**Exercise requirements**: Each record has to be returned exactly as it appears.

**Given information**:
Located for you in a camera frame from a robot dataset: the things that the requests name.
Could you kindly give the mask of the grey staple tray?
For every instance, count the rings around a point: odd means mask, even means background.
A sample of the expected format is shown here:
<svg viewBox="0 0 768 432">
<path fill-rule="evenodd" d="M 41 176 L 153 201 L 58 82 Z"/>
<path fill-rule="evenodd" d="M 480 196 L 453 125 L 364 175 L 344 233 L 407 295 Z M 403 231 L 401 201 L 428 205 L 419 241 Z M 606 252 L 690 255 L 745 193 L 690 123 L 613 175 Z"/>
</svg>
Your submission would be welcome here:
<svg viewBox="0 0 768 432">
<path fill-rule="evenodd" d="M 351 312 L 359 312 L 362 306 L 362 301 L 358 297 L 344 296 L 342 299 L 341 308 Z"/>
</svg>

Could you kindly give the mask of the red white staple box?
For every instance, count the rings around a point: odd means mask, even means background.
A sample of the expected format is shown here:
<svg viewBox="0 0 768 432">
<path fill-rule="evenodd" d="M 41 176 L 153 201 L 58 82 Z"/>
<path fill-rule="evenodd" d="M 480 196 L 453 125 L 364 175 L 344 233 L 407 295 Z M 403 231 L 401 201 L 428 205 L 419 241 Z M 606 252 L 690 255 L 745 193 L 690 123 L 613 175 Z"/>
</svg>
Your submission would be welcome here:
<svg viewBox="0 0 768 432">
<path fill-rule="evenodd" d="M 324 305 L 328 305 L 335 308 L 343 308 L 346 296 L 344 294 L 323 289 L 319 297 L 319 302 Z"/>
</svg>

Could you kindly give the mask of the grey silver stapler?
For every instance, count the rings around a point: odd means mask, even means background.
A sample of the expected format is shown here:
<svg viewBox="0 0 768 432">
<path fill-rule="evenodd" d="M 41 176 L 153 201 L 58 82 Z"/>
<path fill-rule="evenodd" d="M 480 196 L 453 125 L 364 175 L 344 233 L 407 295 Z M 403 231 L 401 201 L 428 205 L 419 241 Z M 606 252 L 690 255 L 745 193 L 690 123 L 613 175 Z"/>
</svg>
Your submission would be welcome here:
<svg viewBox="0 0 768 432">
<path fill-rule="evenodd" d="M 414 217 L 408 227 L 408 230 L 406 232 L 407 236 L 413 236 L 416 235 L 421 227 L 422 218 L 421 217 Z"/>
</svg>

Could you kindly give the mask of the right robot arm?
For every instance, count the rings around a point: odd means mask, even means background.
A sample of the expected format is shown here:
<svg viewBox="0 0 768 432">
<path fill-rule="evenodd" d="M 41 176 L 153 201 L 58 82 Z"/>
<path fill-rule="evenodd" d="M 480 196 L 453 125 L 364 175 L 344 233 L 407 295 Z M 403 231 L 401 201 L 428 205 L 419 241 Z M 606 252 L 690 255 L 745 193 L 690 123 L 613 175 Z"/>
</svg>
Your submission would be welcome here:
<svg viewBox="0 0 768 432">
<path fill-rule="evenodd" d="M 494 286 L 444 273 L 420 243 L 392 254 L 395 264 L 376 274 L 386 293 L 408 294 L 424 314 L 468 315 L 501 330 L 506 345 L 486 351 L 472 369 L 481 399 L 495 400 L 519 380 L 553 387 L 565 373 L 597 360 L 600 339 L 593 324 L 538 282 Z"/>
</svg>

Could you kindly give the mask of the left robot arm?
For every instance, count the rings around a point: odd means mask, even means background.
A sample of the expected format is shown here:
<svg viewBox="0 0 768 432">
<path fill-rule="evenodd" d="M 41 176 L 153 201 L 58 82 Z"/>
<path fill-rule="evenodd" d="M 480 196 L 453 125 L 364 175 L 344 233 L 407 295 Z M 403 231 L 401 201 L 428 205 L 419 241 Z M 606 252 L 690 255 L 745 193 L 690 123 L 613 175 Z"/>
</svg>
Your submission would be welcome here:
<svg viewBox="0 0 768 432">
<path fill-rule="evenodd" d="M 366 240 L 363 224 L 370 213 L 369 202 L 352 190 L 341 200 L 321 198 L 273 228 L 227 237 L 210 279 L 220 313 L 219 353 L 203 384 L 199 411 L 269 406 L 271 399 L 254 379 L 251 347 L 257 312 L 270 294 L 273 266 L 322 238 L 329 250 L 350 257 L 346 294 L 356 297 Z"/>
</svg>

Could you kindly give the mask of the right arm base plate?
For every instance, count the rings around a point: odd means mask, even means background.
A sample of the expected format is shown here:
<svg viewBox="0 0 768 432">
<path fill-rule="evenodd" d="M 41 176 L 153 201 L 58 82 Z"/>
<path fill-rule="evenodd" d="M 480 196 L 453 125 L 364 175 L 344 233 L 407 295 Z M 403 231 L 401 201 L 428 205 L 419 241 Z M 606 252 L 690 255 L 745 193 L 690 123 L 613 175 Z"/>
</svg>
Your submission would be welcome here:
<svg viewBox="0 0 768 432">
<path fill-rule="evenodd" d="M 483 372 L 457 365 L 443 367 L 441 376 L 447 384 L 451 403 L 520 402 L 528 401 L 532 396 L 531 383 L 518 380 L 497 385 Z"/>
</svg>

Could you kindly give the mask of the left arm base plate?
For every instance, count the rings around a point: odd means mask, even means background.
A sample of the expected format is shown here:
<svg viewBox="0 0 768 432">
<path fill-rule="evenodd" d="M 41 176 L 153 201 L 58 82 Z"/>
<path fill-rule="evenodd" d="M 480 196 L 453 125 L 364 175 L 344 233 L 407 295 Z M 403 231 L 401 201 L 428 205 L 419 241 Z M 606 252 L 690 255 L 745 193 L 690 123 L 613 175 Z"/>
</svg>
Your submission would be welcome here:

**Result below**:
Located for you in a camera frame from a robot dataset: the things that the requests name.
Could you kindly give the mask of the grey staple tray?
For every instance, count the rings around a point: odd means mask, even means background.
A sample of the expected format is shown here:
<svg viewBox="0 0 768 432">
<path fill-rule="evenodd" d="M 41 176 L 153 201 L 58 82 Z"/>
<path fill-rule="evenodd" d="M 480 196 L 453 125 L 364 175 L 344 233 L 407 295 Z M 403 231 L 401 201 L 428 205 L 419 241 Z M 606 252 L 690 255 L 745 193 L 690 123 L 613 175 Z"/>
</svg>
Your submission would be welcome here:
<svg viewBox="0 0 768 432">
<path fill-rule="evenodd" d="M 351 312 L 359 312 L 362 306 L 362 301 L 358 297 L 344 296 L 342 299 L 341 308 Z"/>
</svg>

Could you kindly give the mask of the red white staple box?
For every instance, count the rings around a point: odd means mask, even means background.
A sample of the expected format is shown here:
<svg viewBox="0 0 768 432">
<path fill-rule="evenodd" d="M 41 176 L 153 201 L 58 82 Z"/>
<path fill-rule="evenodd" d="M 480 196 L 453 125 L 364 175 L 344 233 L 407 295 Z M 403 231 L 401 201 L 428 205 L 419 241 Z M 606 252 L 690 255 L 745 193 L 690 123 L 613 175 Z"/>
</svg>
Your submission would be welcome here:
<svg viewBox="0 0 768 432">
<path fill-rule="evenodd" d="M 324 305 L 328 305 L 335 308 L 343 308 L 346 296 L 344 294 L 323 289 L 319 297 L 319 302 Z"/>
</svg>

Could you kindly give the mask of the grey silver stapler?
For every instance, count the rings around a point: odd means mask, even means background.
A sample of the expected format is shown here:
<svg viewBox="0 0 768 432">
<path fill-rule="evenodd" d="M 41 176 L 153 201 L 58 82 Z"/>
<path fill-rule="evenodd" d="M 480 196 L 453 125 L 364 175 L 344 233 L 407 295 Z M 403 231 L 401 201 L 428 205 L 419 241 Z M 606 252 L 690 255 L 745 193 L 690 123 L 613 175 Z"/>
</svg>
Your submission would be welcome here:
<svg viewBox="0 0 768 432">
<path fill-rule="evenodd" d="M 414 217 L 408 227 L 408 230 L 406 232 L 407 236 L 413 236 L 416 235 L 421 227 L 422 218 L 421 217 Z"/>
</svg>

Could you kindly give the mask of the right robot arm?
For every instance, count the rings around a point: odd means mask, even means background.
A sample of the expected format is shown here:
<svg viewBox="0 0 768 432">
<path fill-rule="evenodd" d="M 41 176 L 153 201 L 58 82 Z"/>
<path fill-rule="evenodd" d="M 480 196 L 453 125 L 364 175 L 344 233 L 407 295 Z M 403 231 L 401 201 L 428 205 L 419 241 Z M 606 252 L 690 255 L 745 193 L 690 123 L 613 175 Z"/>
</svg>
Your submission would be welcome here:
<svg viewBox="0 0 768 432">
<path fill-rule="evenodd" d="M 494 286 L 444 273 L 420 243 L 392 254 L 395 264 L 376 274 L 386 293 L 408 294 L 424 314 L 468 315 L 501 330 L 506 345 L 486 351 L 472 369 L 481 399 L 495 400 L 519 380 L 553 387 L 565 373 L 597 360 L 600 339 L 593 324 L 538 282 Z"/>
</svg>

Could you kindly give the mask of the left robot arm?
For every instance, count the rings around a point: odd means mask, even means background.
A sample of the expected format is shown here:
<svg viewBox="0 0 768 432">
<path fill-rule="evenodd" d="M 41 176 L 153 201 L 58 82 Z"/>
<path fill-rule="evenodd" d="M 480 196 L 453 125 L 364 175 L 344 233 L 407 295 Z M 403 231 L 401 201 L 428 205 L 419 241 Z M 606 252 L 690 255 L 745 193 L 690 123 L 613 175 Z"/>
</svg>
Your submission would be welcome here:
<svg viewBox="0 0 768 432">
<path fill-rule="evenodd" d="M 366 240 L 363 224 L 370 213 L 369 202 L 352 190 L 341 200 L 321 198 L 273 228 L 227 237 L 210 279 L 220 313 L 219 353 L 203 384 L 199 411 L 269 406 L 271 399 L 254 379 L 251 347 L 257 312 L 270 294 L 273 266 L 322 238 L 329 250 L 350 257 L 346 294 L 356 297 Z"/>
</svg>

Could you kindly give the mask of the right arm base plate?
For every instance, count the rings around a point: odd means mask, even means background.
A sample of the expected format is shown here:
<svg viewBox="0 0 768 432">
<path fill-rule="evenodd" d="M 41 176 L 153 201 L 58 82 Z"/>
<path fill-rule="evenodd" d="M 480 196 L 453 125 L 364 175 L 344 233 L 407 295 Z M 403 231 L 401 201 L 428 205 L 419 241 Z M 606 252 L 690 255 L 745 193 L 690 123 L 613 175 Z"/>
</svg>
Your submission would be welcome here:
<svg viewBox="0 0 768 432">
<path fill-rule="evenodd" d="M 483 372 L 457 365 L 443 367 L 441 376 L 447 384 L 451 403 L 520 402 L 528 401 L 532 396 L 531 383 L 518 380 L 497 385 Z"/>
</svg>

Could you kindly give the mask of the left arm base plate?
For every instance, count the rings around a point: odd means mask, even means background.
A sample of the expected format is shown here:
<svg viewBox="0 0 768 432">
<path fill-rule="evenodd" d="M 41 176 L 153 201 L 58 82 Z"/>
<path fill-rule="evenodd" d="M 480 196 L 453 125 L 364 175 L 344 233 L 407 295 Z M 403 231 L 401 201 L 428 205 L 419 241 Z M 606 252 L 690 255 L 745 193 L 690 123 L 613 175 Z"/>
</svg>
Your submission would be welcome here:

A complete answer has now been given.